Problem to solve: The answer is to be an exact copy of the lines below running from the line with "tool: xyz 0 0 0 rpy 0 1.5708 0" down to the line with "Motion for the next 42", both ends included, and nothing more.
[[ Data provided open ]]
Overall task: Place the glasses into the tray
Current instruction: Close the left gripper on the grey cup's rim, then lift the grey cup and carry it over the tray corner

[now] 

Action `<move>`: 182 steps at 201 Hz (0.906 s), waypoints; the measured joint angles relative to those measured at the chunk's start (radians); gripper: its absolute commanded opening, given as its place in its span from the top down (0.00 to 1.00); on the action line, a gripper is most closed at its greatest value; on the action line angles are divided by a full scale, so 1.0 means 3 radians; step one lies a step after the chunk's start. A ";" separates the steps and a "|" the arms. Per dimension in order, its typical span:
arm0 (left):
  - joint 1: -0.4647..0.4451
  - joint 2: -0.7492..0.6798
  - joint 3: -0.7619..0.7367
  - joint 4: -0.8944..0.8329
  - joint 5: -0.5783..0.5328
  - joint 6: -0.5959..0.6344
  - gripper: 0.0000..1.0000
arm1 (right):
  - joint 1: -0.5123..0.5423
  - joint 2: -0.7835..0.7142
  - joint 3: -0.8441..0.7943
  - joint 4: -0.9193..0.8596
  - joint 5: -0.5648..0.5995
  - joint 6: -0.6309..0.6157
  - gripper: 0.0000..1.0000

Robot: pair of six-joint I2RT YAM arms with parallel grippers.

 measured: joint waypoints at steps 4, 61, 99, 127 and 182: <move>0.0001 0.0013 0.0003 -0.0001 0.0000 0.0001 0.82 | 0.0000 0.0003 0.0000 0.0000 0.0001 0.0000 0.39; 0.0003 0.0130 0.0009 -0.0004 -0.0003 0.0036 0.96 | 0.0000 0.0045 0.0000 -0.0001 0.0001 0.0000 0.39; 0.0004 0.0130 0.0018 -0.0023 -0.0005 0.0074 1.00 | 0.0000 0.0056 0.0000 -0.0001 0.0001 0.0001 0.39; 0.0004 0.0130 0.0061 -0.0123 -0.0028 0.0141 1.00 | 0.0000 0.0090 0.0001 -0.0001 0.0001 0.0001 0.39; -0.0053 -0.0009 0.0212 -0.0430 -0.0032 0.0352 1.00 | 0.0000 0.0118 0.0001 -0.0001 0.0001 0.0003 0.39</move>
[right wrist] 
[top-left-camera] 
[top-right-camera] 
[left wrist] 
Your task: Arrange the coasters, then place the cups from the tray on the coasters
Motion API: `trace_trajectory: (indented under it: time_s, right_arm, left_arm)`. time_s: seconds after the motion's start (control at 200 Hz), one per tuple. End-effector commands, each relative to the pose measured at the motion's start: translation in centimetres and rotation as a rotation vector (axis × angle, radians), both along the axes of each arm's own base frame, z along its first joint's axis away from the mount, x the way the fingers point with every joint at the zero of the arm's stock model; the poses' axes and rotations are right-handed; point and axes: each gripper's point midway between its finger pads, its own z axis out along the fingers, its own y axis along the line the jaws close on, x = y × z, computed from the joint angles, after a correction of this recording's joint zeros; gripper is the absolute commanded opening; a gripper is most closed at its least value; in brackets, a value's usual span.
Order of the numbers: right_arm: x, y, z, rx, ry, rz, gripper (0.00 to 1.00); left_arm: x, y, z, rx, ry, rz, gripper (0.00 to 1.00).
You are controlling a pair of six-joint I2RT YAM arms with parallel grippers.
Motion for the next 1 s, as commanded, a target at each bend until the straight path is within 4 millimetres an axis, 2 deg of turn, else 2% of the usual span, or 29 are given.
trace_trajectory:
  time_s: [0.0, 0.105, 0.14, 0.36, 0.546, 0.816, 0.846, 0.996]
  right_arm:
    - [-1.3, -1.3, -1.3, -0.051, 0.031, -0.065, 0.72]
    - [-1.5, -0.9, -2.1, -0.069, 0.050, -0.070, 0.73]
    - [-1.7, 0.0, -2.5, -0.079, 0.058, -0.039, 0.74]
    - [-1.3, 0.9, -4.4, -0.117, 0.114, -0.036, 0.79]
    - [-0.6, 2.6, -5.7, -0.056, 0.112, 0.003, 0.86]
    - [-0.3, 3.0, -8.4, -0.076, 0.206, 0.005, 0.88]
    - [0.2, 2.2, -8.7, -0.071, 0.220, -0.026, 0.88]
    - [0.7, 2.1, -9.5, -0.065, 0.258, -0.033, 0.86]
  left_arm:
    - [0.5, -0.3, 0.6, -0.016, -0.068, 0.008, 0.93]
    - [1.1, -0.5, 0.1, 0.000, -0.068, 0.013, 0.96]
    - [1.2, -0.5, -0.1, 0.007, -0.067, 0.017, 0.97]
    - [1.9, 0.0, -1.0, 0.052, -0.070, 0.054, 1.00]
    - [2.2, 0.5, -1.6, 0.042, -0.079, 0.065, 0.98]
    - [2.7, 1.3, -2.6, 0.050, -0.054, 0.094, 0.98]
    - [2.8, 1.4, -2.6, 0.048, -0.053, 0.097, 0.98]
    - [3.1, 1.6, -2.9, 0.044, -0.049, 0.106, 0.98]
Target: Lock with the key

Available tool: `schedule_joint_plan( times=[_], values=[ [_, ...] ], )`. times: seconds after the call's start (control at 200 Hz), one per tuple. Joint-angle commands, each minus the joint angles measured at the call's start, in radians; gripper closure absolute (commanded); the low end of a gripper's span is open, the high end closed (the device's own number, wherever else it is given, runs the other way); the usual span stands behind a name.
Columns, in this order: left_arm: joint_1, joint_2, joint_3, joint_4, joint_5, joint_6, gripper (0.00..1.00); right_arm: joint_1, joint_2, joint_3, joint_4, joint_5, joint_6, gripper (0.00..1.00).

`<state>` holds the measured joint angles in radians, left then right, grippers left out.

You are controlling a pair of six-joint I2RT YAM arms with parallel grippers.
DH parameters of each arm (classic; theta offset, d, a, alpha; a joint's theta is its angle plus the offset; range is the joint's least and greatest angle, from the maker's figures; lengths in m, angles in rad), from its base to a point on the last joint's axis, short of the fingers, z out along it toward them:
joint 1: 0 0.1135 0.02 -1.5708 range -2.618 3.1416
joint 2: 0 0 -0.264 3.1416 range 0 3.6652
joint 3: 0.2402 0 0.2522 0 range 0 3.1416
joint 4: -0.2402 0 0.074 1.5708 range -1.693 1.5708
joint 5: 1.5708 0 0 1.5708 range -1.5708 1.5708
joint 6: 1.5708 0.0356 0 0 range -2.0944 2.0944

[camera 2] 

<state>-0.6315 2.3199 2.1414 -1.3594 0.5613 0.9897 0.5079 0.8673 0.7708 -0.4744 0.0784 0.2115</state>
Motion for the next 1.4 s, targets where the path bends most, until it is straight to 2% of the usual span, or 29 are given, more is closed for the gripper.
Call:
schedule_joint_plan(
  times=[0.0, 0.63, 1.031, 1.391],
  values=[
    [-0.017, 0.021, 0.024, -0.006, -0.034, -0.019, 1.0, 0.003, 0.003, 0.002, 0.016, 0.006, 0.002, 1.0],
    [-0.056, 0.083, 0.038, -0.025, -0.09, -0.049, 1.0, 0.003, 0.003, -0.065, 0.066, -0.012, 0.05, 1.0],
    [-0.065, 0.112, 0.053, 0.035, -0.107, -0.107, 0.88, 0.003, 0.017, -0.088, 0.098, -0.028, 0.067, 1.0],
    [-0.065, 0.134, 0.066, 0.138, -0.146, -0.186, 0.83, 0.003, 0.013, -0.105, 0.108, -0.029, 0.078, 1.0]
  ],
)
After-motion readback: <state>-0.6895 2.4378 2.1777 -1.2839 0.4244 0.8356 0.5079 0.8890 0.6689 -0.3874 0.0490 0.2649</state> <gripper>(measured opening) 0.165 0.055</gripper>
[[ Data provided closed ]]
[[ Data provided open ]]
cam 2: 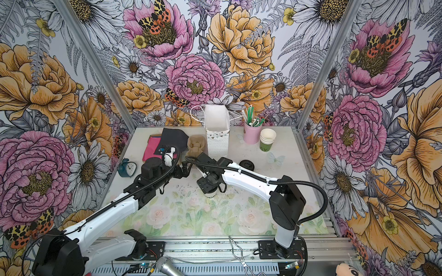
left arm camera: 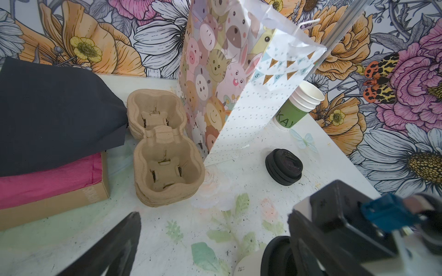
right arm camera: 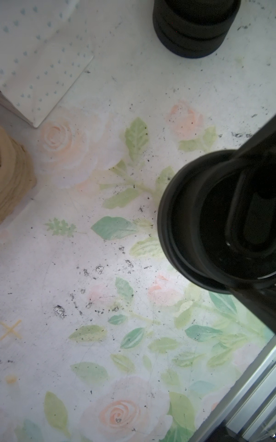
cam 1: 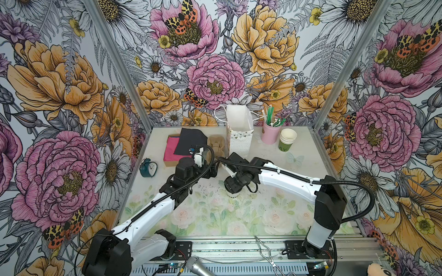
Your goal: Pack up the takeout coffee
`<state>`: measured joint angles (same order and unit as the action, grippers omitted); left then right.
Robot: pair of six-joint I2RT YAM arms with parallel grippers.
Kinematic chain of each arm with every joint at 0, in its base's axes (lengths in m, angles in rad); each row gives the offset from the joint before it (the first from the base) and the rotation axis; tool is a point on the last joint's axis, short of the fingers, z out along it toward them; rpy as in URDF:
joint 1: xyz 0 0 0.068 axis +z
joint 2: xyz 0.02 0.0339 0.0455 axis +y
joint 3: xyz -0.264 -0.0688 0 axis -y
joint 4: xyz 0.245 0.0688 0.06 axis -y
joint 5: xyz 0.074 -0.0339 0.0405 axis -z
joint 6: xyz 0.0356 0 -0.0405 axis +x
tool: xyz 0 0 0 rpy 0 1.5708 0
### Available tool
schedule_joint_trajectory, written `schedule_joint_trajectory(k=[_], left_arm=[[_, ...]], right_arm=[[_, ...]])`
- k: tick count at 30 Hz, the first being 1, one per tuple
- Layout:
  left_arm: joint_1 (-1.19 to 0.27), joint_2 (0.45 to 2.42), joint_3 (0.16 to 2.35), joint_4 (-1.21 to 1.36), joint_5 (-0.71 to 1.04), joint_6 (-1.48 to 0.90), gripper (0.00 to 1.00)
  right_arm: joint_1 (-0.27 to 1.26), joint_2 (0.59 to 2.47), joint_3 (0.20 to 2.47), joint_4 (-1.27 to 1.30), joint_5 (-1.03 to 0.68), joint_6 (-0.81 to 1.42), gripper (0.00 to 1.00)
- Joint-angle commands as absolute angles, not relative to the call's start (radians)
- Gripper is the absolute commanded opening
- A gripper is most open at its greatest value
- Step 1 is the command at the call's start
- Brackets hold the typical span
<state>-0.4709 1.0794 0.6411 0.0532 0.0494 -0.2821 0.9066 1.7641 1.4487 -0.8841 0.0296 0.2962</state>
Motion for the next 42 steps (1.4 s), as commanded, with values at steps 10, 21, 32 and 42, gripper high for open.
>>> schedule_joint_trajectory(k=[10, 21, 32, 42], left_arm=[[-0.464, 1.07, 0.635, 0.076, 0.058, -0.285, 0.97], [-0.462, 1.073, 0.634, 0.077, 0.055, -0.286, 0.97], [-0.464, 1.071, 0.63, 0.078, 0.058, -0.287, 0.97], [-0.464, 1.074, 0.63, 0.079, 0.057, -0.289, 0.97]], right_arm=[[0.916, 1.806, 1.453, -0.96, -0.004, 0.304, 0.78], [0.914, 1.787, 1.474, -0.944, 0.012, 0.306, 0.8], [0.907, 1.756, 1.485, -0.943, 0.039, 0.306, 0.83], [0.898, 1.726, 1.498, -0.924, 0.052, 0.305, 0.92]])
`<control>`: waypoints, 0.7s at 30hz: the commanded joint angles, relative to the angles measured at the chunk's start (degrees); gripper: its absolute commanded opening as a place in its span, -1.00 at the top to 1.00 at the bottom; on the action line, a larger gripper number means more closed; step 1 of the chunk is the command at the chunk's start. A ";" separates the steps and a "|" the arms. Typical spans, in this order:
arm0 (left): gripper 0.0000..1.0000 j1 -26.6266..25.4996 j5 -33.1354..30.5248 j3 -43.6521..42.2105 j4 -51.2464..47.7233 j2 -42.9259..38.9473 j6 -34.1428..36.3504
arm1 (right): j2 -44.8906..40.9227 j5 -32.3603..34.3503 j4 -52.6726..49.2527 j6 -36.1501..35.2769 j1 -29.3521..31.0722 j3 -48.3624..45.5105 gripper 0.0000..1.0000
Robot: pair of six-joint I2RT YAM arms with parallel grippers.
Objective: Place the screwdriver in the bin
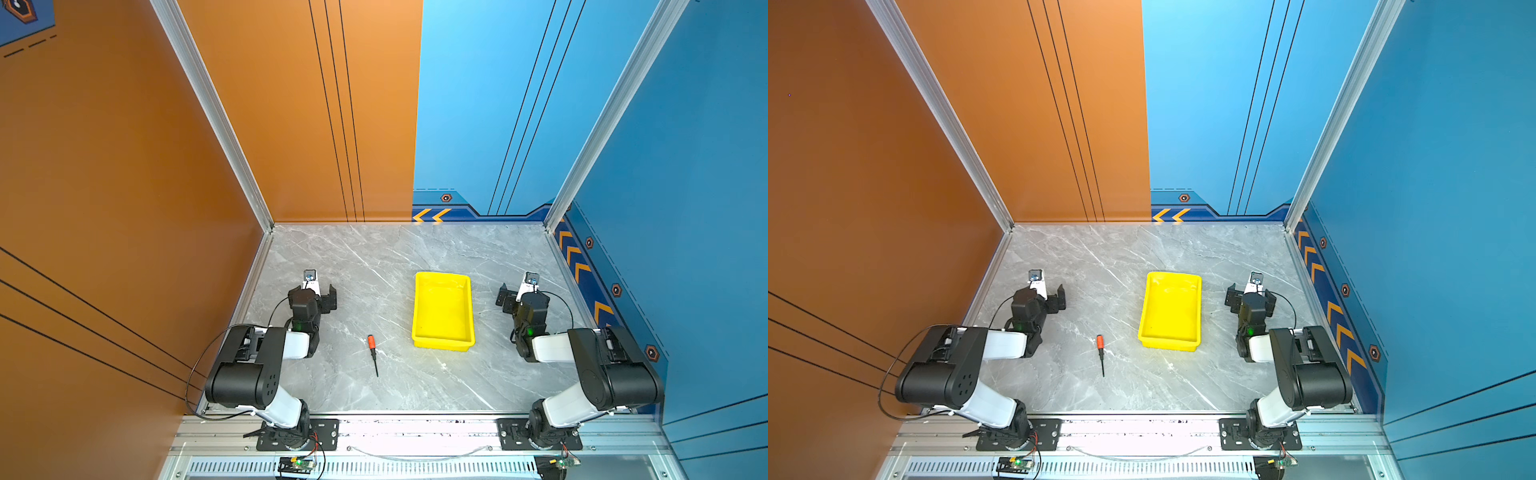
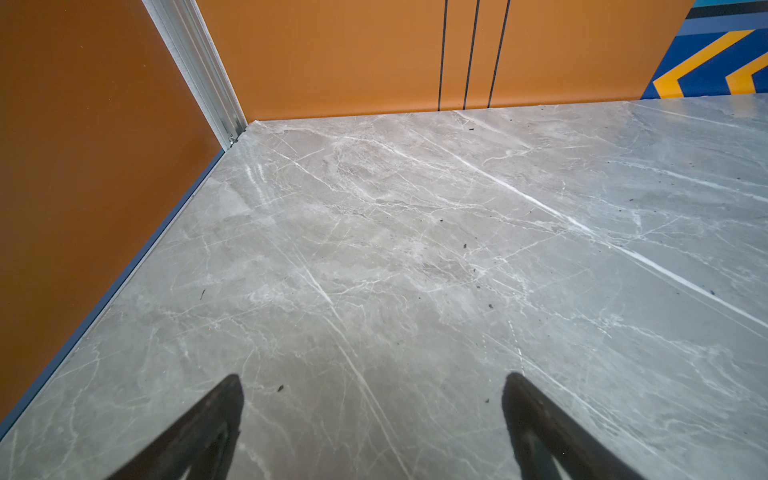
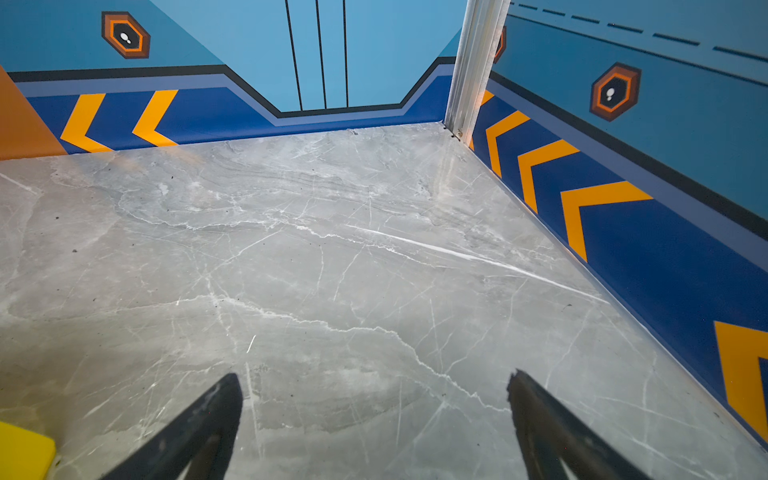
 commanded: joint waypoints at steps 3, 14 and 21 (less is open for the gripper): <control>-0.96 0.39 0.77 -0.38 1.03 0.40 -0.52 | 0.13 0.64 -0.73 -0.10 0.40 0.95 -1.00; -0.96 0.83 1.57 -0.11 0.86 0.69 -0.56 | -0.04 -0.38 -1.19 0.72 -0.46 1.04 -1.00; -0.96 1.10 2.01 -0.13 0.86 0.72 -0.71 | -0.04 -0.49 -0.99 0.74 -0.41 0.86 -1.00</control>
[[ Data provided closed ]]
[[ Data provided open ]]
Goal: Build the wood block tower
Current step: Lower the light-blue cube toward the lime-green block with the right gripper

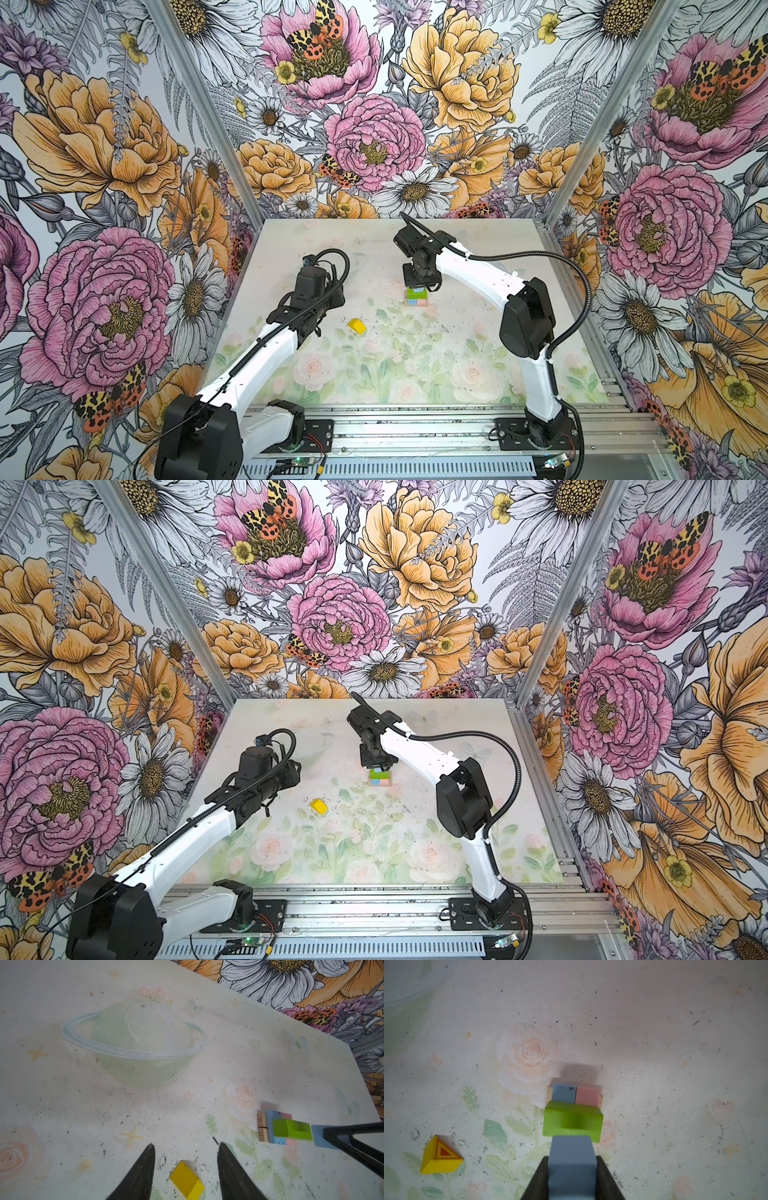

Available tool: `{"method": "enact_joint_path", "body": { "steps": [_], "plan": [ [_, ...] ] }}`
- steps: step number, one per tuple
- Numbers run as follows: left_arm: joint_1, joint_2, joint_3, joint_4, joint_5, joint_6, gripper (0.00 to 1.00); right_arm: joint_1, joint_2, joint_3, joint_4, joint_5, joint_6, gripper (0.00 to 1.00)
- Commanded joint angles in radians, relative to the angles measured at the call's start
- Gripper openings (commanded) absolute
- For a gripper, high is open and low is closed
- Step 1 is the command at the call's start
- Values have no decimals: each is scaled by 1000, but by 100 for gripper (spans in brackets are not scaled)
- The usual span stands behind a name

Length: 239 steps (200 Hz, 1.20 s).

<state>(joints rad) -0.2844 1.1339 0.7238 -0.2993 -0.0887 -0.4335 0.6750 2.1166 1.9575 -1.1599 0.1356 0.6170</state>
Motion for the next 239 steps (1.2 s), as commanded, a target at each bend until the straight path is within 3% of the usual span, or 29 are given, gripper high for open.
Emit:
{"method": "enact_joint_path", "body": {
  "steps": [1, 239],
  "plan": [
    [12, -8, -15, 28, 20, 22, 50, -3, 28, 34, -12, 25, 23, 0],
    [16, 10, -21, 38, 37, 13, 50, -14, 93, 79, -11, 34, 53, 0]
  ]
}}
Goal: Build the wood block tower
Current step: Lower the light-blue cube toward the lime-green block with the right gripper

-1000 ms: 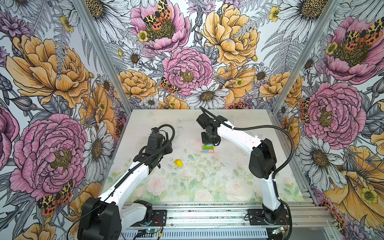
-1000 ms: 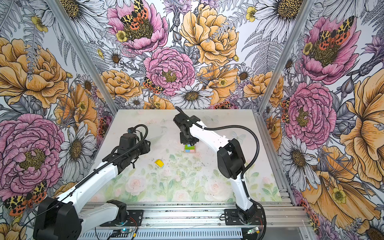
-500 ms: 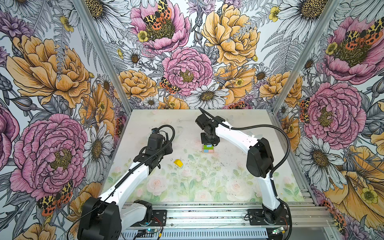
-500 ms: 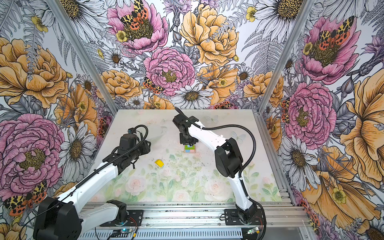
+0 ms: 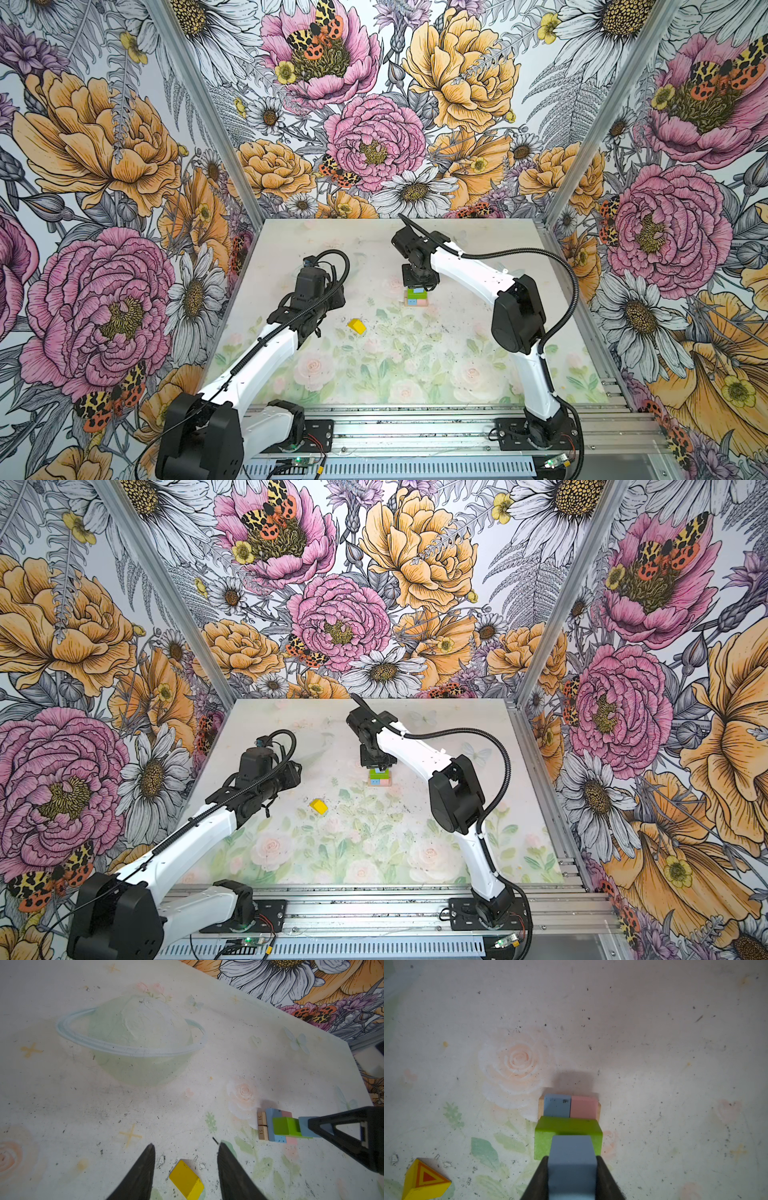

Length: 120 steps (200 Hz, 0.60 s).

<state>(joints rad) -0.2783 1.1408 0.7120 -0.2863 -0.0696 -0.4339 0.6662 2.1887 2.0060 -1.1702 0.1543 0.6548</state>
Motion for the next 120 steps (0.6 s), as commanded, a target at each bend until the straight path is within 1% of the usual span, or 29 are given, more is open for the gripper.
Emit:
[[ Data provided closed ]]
Expected answer:
tool: xyz 0 0 0 rpy 0 1.5708 0
### Available tool
schedule_joint_trajectory, written `schedule_joint_trajectory(k=[_], left_arm=[[_, ...]], right_arm=[[_, ...]])`
- k: tick count at 30 Hz, the first being 1, one per tuple
- Layout:
  left_arm: joint_1 (-1.19 to 0.27), joint_2 (0.45 to 2.42), joint_3 (0.16 to 2.35), joint_4 (-1.21 to 1.36), joint_5 (-0.71 to 1.04), joint_6 (-1.48 to 0.90), gripper (0.00 to 1.00)
  right_arm: joint_1 (-0.27 to 1.26), joint_2 (0.59 to 2.47), joint_3 (0.20 to 2.47), joint_4 (-1.27 to 1.30), joint_5 (-1.03 to 0.68), joint_6 (-0.81 to 1.42), gripper (0.00 to 1.00)
- Joint-angle commands as absolute angles, not relative to the call's start (radians)
- Gripper is the absolute commanded opening
- A gripper is most open at its greatest value
- Step 1 is the command at the call's start
- Brackets hold the typical span
<state>-0.4709 1.0794 0.6411 0.0532 0.0494 -0.2821 0.9066 1.7641 1.4487 -0.8841 0.0296 0.2962</state>
Motion for the next 42 steps (1.4 s), as commanded, with values at steps 10, 21, 32 and 42, gripper high for open.

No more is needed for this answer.